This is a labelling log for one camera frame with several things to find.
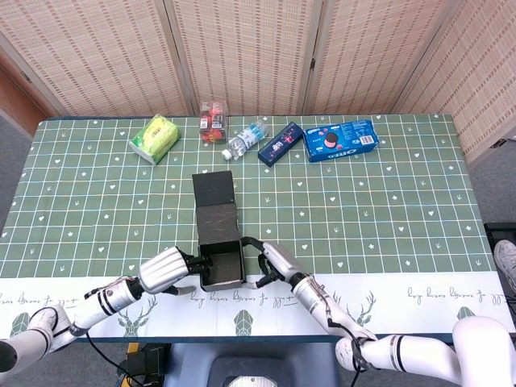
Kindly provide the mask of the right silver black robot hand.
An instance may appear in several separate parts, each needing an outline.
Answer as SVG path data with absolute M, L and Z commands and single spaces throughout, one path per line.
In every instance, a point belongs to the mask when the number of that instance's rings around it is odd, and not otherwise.
M 258 264 L 264 274 L 258 281 L 244 282 L 245 289 L 260 289 L 274 281 L 289 283 L 294 289 L 307 277 L 299 261 L 277 243 L 264 242 L 249 236 L 242 237 L 240 242 L 243 247 L 252 245 L 260 252 Z

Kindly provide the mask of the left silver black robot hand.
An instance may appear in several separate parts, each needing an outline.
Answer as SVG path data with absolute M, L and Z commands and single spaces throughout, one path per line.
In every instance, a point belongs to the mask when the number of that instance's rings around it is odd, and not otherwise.
M 187 276 L 209 274 L 211 265 L 210 258 L 186 254 L 178 247 L 172 247 L 139 267 L 139 283 L 149 294 L 182 296 L 193 293 L 196 286 L 176 287 L 175 284 Z

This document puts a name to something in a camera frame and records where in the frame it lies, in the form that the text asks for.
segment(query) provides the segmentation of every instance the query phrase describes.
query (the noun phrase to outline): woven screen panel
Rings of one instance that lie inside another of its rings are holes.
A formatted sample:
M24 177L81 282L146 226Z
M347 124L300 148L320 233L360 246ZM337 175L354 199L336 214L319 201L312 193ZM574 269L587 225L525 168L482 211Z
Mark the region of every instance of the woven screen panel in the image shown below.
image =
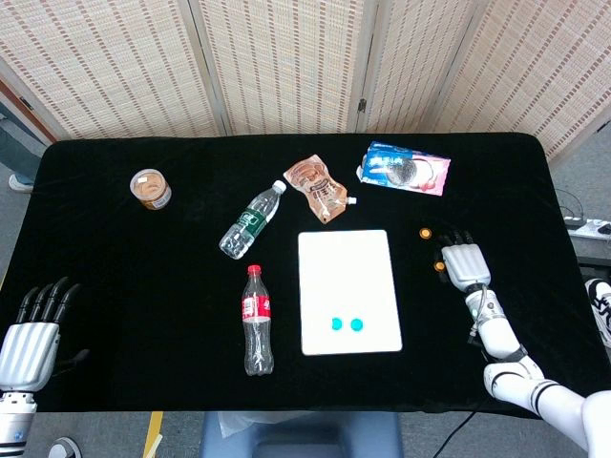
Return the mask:
M233 134L347 131L364 1L199 0Z
M437 132L518 131L557 155L611 102L611 1L495 0Z
M443 84L472 6L473 1L466 0L393 0L378 56L368 132L418 131Z
M6 0L0 56L73 138L218 135L179 0Z

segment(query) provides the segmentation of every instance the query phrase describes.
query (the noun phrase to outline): gray floor
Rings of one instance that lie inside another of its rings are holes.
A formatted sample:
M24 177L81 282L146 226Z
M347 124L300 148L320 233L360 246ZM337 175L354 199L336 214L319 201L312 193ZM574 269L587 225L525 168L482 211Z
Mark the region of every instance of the gray floor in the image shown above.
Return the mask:
M29 198L11 192L10 172L0 165L0 277L4 274ZM553 170L557 187L577 195L587 217L611 219L611 128L590 139L578 152ZM609 245L575 243L584 255L611 257ZM406 458L431 457L445 437L467 413L407 413L401 415ZM158 449L159 458L197 456L201 412L166 412ZM43 413L34 421L27 458L46 456L54 438L73 437L85 458L142 456L149 412ZM580 457L586 454L541 421L477 414L456 434L442 456L446 457Z

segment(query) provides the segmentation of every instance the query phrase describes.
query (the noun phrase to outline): white robotic arm
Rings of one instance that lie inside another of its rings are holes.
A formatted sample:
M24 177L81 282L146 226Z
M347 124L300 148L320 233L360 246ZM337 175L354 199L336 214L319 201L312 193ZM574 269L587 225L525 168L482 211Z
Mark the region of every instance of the white robotic arm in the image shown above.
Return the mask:
M497 363L484 369L491 396L526 408L588 451L590 458L611 456L611 391L583 399L570 389L544 378L541 369L519 343L496 294L488 289L491 275L479 246L462 243L441 250L452 284L467 294L475 333Z
M59 324L80 288L80 284L74 285L60 301L60 290L67 281L64 277L40 292L33 288L22 301L16 323L5 336L0 351L0 390L4 392L0 398L2 457L20 456L26 448L36 412L33 393L42 389L52 376L59 347ZM32 312L25 323L34 296Z

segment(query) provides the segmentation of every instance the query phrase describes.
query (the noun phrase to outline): red bottle label
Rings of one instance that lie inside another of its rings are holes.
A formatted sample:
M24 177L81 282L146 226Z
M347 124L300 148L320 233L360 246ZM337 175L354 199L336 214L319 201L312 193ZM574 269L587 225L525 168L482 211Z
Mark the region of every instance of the red bottle label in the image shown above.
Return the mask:
M271 318L271 308L267 296L256 296L242 299L242 319L267 317Z

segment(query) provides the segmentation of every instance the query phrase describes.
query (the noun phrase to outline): snack pouch
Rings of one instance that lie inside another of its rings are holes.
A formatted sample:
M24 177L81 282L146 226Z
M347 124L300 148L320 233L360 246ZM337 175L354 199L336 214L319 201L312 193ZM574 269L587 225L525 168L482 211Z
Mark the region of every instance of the snack pouch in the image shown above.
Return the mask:
M441 196L449 168L445 157L373 141L356 175L364 183Z
M301 160L284 172L290 185L307 197L309 208L323 223L340 215L354 198L347 198L348 191L328 174L325 163L314 155Z

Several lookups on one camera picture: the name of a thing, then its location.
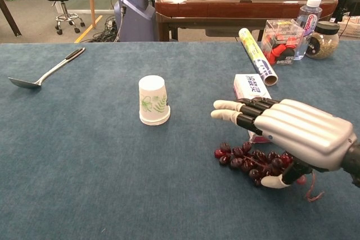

§ §

Print the material above verbatim except the pictures.

ANSWER FOR THIS EXERCISE:
This is a labelling log for one camera frame with several things to find.
Kindly provide the mask of the right silver black robot hand.
An instance may appear in several separate parts, each needing an outline.
Answer as SVG path data with absolute M, L and Z commands and single spaces throughout, one path per line.
In every instance, a point belongs to the mask when the number of that instance's rings around it is odd, and not otherwise.
M 258 264 L 264 274 L 258 281 L 244 282 L 245 289 L 260 289 L 274 281 L 289 283 L 294 289 L 307 277 L 299 261 L 277 243 L 264 242 L 249 236 L 242 237 L 240 242 L 243 247 L 252 245 L 260 252 Z

Kindly provide the mask of the left silver black robot hand.
An instance may appear in several separate parts, each needing an outline.
Answer as SVG path data with absolute M, L and Z commands and single spaces throughout, one path per line.
In every instance, a point belongs to the mask when the number of that instance's rings around it is odd, and not otherwise.
M 187 276 L 209 274 L 211 265 L 210 258 L 186 254 L 178 247 L 172 247 L 139 267 L 139 283 L 149 294 L 182 296 L 193 293 L 196 286 L 176 287 L 175 284 Z

This document puts a name to something in a camera frame and records where in the frame it lies, in the form that the text asks for.
segment(query) provides the segmentation of every instance the query phrase describes.
query (the noun phrase to outline): woven screen panel
Rings of one instance that lie inside another of its rings are holes.
A formatted sample:
M24 177L81 282L146 226Z
M347 124L300 148L320 233L360 246ZM337 175L354 199L336 214L319 201L312 193ZM574 269L587 225L525 168L482 211Z
Mark the region of every instance of the woven screen panel in the image shown below.
image =
Return the mask:
M233 134L347 131L364 1L199 0Z
M437 132L518 131L557 155L611 102L611 1L495 0Z
M443 84L472 6L473 1L466 0L393 0L378 56L368 132L418 131Z
M6 0L0 56L73 138L218 135L179 0Z

segment(query) provides the segmentation of every instance the query phrase describes.
query (the noun phrase to outline): gray floor
Rings of one instance that lie inside another of its rings are holes.
A formatted sample:
M24 177L81 282L146 226Z
M347 124L300 148L320 233L360 246ZM337 175L354 199L336 214L319 201L312 193ZM574 269L587 225L525 168L482 211Z
Mark the region of every instance of the gray floor in the image shown above.
Return the mask:
M29 198L11 192L10 172L0 165L0 277L4 274ZM553 170L557 187L577 195L587 217L611 219L611 128L590 139L578 152ZM609 245L575 243L584 255L611 257ZM406 458L431 457L445 437L467 413L407 413L401 415ZM158 449L159 458L197 456L201 412L166 412ZM43 413L34 421L27 458L46 456L54 438L73 437L85 458L142 456L149 412ZM580 457L586 454L541 421L477 414L456 434L442 456L446 457Z

segment(query) provides the segmentation of every instance the query phrase describes.
query (the noun phrase to outline): white robotic arm
Rings of one instance that lie inside another of its rings are holes.
A formatted sample:
M24 177L81 282L146 226Z
M347 124L300 148L320 233L360 246ZM337 175L354 199L336 214L319 201L312 193ZM574 269L587 225L525 168L482 211Z
Mark the region of every instance of the white robotic arm in the image shown above.
Return the mask:
M497 363L484 369L491 396L526 408L588 451L590 458L611 456L611 391L583 399L570 389L544 378L541 369L519 343L496 294L488 289L491 275L479 246L462 243L441 250L452 284L467 294L475 333Z
M59 324L80 288L80 284L74 285L60 301L60 290L67 281L64 277L40 292L33 288L22 301L16 323L5 336L0 351L0 390L4 392L0 398L2 457L20 456L26 448L36 412L33 393L42 389L52 376L59 347ZM32 312L25 323L34 296Z

segment(query) provides the segmentation of every instance the query phrase describes.
query (the noun phrase to outline): red bottle label
Rings of one instance that lie inside another of its rings are holes.
A formatted sample:
M24 177L81 282L146 226Z
M347 124L300 148L320 233L360 246ZM337 175L354 199L336 214L319 201L312 193ZM574 269L587 225L525 168L482 211Z
Mark the region of every instance of the red bottle label in the image shown above.
Return the mask:
M271 318L271 308L267 296L256 296L242 299L242 319L267 317Z

segment(query) provides the segmentation of every instance the query phrase describes.
query (the noun phrase to outline): snack pouch
Rings of one instance that lie inside another of its rings are holes.
A formatted sample:
M24 177L81 282L146 226Z
M347 124L300 148L320 233L360 246ZM337 175L354 199L336 214L319 201L312 193ZM574 269L587 225L525 168L482 211Z
Mark the region of every instance of the snack pouch in the image shown above.
Return the mask:
M441 196L449 168L445 157L373 141L356 175L364 183Z
M301 160L284 172L290 185L307 197L309 208L323 223L340 215L354 198L347 198L348 191L328 174L325 163L314 155Z

Several lookups on one camera picture: the name of a thing, then its location.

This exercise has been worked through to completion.